## Data items
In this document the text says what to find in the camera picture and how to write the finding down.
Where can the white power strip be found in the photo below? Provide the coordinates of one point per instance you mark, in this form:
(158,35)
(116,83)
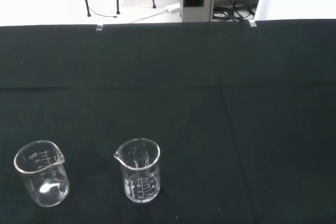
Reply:
(173,8)

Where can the black bench cloth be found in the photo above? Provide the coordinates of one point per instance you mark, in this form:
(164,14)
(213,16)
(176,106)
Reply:
(199,108)

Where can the clear cloth clip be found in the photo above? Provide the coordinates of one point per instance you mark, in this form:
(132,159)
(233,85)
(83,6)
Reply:
(99,27)
(252,23)

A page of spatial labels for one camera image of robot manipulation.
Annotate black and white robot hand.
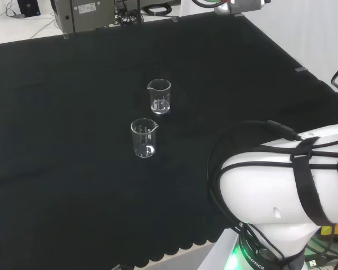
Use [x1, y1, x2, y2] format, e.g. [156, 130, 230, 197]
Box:
[202, 0, 272, 16]

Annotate clear glass beaker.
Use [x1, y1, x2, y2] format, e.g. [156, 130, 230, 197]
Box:
[146, 79, 172, 115]
[130, 118, 159, 159]

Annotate grey equipment cabinet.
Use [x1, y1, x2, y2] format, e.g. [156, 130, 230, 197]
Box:
[50, 0, 117, 35]

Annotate black computer tower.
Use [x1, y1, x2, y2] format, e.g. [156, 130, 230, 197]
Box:
[17, 0, 42, 17]

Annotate black bench cloth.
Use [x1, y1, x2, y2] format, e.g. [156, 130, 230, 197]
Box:
[0, 13, 338, 268]

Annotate coiled black cable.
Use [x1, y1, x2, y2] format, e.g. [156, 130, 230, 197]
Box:
[141, 0, 173, 16]

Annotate black cable with plug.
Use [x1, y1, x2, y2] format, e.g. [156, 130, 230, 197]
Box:
[207, 119, 304, 270]

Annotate robot base with black ring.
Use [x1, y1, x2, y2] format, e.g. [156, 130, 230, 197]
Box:
[224, 238, 308, 270]

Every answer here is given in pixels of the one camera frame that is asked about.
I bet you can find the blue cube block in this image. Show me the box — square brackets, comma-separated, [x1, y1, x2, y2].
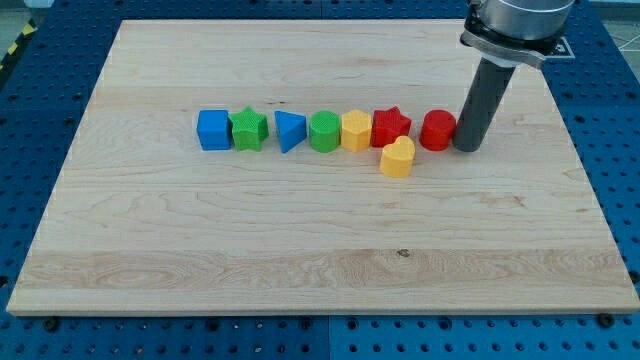
[196, 110, 232, 151]

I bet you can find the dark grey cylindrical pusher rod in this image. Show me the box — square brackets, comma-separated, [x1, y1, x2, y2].
[452, 58, 515, 152]

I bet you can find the light wooden board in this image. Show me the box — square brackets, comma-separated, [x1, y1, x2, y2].
[7, 20, 639, 316]

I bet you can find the green star block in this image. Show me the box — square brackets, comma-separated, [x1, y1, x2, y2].
[229, 106, 269, 151]

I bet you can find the red cylinder block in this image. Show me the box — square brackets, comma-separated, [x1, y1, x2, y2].
[419, 109, 456, 151]

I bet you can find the red star block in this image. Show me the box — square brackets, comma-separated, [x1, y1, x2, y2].
[371, 106, 412, 147]

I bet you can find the yellow heart block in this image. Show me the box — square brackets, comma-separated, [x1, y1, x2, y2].
[379, 136, 416, 178]

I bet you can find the yellow hexagon block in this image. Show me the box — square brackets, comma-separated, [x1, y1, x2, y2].
[341, 109, 372, 152]

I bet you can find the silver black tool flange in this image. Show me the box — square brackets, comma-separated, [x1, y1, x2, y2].
[460, 0, 564, 68]

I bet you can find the green cylinder block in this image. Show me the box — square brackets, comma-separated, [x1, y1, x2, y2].
[309, 110, 340, 153]

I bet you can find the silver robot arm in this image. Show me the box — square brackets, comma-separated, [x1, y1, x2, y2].
[452, 0, 574, 152]

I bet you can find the blue triangle block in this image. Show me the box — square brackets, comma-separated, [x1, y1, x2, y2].
[274, 111, 307, 153]

## Problem requirements
Keep the pictures out and repeat exactly the lines from the beginning of the data through the line that contains "Annotate coiled black cable.", both ends included.

## Output of the task
In this document the text says what to find in the camera picture and how to write the finding down.
Where can the white power strip be found in the photo below? Provide the coordinates of one point per instance you mark, in this form:
(158,35)
(116,83)
Reply:
(173,8)

Where can the black bench cloth be found in the photo above? Provide the coordinates of one point per instance you mark, in this form:
(164,14)
(213,16)
(176,106)
Reply:
(199,108)

Where can the clear cloth clip be found in the photo above? Provide the coordinates of one point per instance you mark, in this form:
(132,159)
(233,85)
(83,6)
Reply:
(99,27)
(252,23)

A page of spatial labels for one camera image of robot manipulation.
Annotate black and white robot hand.
Use [x1, y1, x2, y2] format, e.g. [156, 130, 230, 197]
Box:
[202, 0, 272, 16]

Annotate clear glass beaker.
Use [x1, y1, x2, y2] format, e.g. [156, 130, 230, 197]
Box:
[146, 79, 172, 115]
[130, 118, 159, 159]

Annotate grey equipment cabinet.
Use [x1, y1, x2, y2] format, e.g. [156, 130, 230, 197]
Box:
[50, 0, 117, 35]

Annotate black computer tower.
Use [x1, y1, x2, y2] format, e.g. [156, 130, 230, 197]
Box:
[17, 0, 42, 17]

Annotate black bench cloth.
Use [x1, y1, x2, y2] format, e.g. [156, 130, 230, 197]
Box:
[0, 13, 338, 268]

Annotate coiled black cable.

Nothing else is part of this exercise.